*** Given entries Section Begins ***
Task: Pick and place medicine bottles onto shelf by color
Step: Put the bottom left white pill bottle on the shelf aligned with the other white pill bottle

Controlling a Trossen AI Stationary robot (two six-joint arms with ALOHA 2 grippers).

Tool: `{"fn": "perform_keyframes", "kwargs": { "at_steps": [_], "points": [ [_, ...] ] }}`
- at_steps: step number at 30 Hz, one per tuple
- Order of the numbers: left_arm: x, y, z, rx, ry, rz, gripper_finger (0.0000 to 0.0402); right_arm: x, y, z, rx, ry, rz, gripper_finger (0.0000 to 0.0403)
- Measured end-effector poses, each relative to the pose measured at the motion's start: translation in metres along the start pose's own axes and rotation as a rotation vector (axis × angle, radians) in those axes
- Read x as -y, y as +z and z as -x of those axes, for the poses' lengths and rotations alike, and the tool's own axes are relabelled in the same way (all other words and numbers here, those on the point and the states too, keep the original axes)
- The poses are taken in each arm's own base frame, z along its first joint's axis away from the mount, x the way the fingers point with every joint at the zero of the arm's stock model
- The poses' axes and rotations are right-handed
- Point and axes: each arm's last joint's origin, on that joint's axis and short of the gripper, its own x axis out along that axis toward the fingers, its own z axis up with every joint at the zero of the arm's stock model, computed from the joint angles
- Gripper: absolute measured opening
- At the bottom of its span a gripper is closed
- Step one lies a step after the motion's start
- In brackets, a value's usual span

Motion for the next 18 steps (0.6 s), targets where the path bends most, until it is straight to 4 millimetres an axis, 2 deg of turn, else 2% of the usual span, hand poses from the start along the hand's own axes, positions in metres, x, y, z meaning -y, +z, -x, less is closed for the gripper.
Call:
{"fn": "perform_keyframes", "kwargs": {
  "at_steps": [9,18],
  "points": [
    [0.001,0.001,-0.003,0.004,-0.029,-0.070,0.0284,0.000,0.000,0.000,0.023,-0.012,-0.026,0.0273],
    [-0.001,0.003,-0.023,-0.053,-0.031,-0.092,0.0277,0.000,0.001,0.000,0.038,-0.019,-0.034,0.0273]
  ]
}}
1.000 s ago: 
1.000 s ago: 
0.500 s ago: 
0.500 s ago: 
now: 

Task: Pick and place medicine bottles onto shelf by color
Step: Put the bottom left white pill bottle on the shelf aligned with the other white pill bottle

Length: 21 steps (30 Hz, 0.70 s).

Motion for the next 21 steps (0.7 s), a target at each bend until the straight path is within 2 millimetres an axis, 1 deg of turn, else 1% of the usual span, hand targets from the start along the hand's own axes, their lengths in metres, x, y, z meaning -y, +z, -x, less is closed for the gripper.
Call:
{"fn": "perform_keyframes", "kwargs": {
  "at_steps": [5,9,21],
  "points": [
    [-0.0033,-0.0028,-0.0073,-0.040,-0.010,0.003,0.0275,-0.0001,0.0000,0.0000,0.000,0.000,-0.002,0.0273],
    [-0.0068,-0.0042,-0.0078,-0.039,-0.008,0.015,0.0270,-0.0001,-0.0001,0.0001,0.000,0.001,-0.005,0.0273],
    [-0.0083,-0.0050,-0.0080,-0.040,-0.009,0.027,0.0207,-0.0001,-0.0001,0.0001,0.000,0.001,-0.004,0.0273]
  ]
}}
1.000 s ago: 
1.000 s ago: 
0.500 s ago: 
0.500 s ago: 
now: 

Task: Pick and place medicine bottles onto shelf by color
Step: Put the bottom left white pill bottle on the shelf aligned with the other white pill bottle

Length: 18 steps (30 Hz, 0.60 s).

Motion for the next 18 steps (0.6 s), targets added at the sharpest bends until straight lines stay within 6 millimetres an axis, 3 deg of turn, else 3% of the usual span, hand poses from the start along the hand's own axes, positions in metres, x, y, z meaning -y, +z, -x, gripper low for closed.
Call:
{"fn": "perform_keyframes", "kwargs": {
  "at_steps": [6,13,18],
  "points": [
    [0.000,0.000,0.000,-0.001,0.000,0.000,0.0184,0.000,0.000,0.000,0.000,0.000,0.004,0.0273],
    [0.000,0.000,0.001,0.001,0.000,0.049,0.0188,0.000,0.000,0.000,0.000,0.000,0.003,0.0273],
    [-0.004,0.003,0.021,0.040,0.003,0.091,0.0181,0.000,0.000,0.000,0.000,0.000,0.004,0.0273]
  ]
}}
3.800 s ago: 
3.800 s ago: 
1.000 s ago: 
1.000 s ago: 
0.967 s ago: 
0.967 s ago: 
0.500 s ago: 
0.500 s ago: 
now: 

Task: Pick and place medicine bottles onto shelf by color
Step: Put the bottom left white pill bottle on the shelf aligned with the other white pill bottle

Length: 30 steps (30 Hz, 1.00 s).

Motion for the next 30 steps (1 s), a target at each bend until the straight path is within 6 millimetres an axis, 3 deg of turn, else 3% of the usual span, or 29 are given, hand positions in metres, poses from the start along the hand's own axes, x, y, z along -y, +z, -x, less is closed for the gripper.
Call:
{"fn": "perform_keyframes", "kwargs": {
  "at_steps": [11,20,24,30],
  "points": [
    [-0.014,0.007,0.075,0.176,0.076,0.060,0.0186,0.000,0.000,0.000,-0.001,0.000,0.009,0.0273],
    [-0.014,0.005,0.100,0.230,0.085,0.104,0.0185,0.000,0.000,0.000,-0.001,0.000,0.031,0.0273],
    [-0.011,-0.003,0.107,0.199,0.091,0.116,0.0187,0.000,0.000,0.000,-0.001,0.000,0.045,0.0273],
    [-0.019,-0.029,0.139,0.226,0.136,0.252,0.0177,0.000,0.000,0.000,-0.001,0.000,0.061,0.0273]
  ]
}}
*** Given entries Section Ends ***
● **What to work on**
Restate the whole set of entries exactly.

● **The completed task**
Task: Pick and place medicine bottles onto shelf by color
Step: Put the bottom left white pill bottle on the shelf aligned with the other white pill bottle

Controlling a Trossen AI Stationary robot (two six-joint arms with ALOHA 2 grippers).

Tool: `{"fn": "perform_keyframes", "kwargs": { "at_steps": [_], "points": [ [_, ...] ] }}`
- at_steps: step number at 30 Hz, one per tuple
- Order of the numbers: left_arm: x, y, z, rx, ry, rz, gripper_finger (0.0000 to 0.0402); right_arm: x, y, z, rx, ry, rz, gripper_finger (0.0000 to 0.0403)
- Measured end-effector poses, each relative to the pose measured at the motion's start: translation in metres along the start pose's own axes and rotation as a rotation vector (axis × angle, radians) in those axes
- Read x as -y, y as +z and z as -x of those axes, for the poses' lengths and rotations alike, and the tool's own axes are relabelled in the same way (all other words and numbers here, those on the point and the states too, keep the original axes)
- The poses are taken in each arm's own base frame, z along its first joint's axis away from the mount, x the way the fingers point with every joint at the zero of the arm's stock model
- The poses' axes and rotations are right-handed
- Point and axes: each arm's last joint's origin, on that joint's axis and short of the gripper, its own x axis out along that axis toward the fingers, its own z axis up with every joint at the zero of the arm's stock model, computed from the joint angles
- Gripper: absolute measured opening
- At the bottom of its span a gripper is closed
- Step one lies a step after the motion's start
- In brackets, a value's usual span

Motion for the next 18 steps (0.6 s), targets where the path bends most, until it is straight to 4 millimetres an axis, 2 deg of turn, else 2% of the usual span, hand poses from the start along the hand's own axes, positions in metres, x, y, z meaning -y, +z, -x, less is closed for the gripper.
Call:
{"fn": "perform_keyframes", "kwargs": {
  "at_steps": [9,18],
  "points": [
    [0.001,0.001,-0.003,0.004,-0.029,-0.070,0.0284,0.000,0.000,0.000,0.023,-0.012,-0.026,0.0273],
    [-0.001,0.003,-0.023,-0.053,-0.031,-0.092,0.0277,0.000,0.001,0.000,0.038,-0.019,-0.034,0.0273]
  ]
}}
1.000 s ago: 
1.000 s ago: 
0.500 s ago: 
0.500 s ago: 
now: 

Task: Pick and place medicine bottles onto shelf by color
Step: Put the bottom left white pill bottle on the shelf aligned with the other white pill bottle

Length: 21 steps (30 Hz, 0.70 s).

Motion for the next 21 steps (0.7 s), a target at each bend until the straight path is within 2 millimetres an axis, 1 deg of turn, else 1% of the usual span, hand targets from the start along the hand's own axes, their lengths in metres, x, y, z meaning -y, +z, -x, less is closed for the gripper.
Call:
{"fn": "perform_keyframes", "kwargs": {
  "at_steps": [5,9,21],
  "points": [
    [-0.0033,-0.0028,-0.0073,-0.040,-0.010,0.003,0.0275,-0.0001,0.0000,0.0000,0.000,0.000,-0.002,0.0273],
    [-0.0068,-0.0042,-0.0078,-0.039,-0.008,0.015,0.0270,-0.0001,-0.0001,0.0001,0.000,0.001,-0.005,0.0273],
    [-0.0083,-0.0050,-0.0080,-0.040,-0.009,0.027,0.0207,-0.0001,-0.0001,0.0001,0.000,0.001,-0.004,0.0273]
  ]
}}
1.000 s ago: 
1.000 s ago: 
0.500 s ago: 
0.500 s ago: 
now: 

Task: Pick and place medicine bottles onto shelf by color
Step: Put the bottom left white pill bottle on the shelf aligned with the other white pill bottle

Length: 18 steps (30 Hz, 0.60 s).

Motion for the next 18 steps (0.6 s), targets added at the sharpest bends until straight lines stay within 6 millimetres an axis, 3 deg of turn, else 3% of the usual span, hand poses from the start along the hand's own axes, positions in metres, x, y, z meaning -y, +z, -x, gripper low for closed.
Call:
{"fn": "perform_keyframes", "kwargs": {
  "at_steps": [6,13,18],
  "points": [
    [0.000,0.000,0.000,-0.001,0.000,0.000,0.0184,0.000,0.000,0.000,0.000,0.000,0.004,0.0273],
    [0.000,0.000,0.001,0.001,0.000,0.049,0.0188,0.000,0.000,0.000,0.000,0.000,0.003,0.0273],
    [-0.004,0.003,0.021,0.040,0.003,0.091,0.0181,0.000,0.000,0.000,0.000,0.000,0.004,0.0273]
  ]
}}
3.800 s ago: 
3.800 s ago: 
1.000 s ago: 
1.000 s ago: 
0.967 s ago: 
0.967 s ago: 
0.500 s ago: 
0.500 s ago: 
now: 

Task: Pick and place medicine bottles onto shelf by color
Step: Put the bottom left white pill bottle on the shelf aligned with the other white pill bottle

Length: 30 steps (30 Hz, 1.00 s).

Motion for the next 30 steps (1 s), a target at each bend until the straight path is within 6 millimetres an axis, 3 deg of turn, else 3% of the usual span, or 29 are given, hand positions in metres, poses from the start along the hand's own axes, x, y, z along -y, +z, -x, less is closed for the gripper.
Call:
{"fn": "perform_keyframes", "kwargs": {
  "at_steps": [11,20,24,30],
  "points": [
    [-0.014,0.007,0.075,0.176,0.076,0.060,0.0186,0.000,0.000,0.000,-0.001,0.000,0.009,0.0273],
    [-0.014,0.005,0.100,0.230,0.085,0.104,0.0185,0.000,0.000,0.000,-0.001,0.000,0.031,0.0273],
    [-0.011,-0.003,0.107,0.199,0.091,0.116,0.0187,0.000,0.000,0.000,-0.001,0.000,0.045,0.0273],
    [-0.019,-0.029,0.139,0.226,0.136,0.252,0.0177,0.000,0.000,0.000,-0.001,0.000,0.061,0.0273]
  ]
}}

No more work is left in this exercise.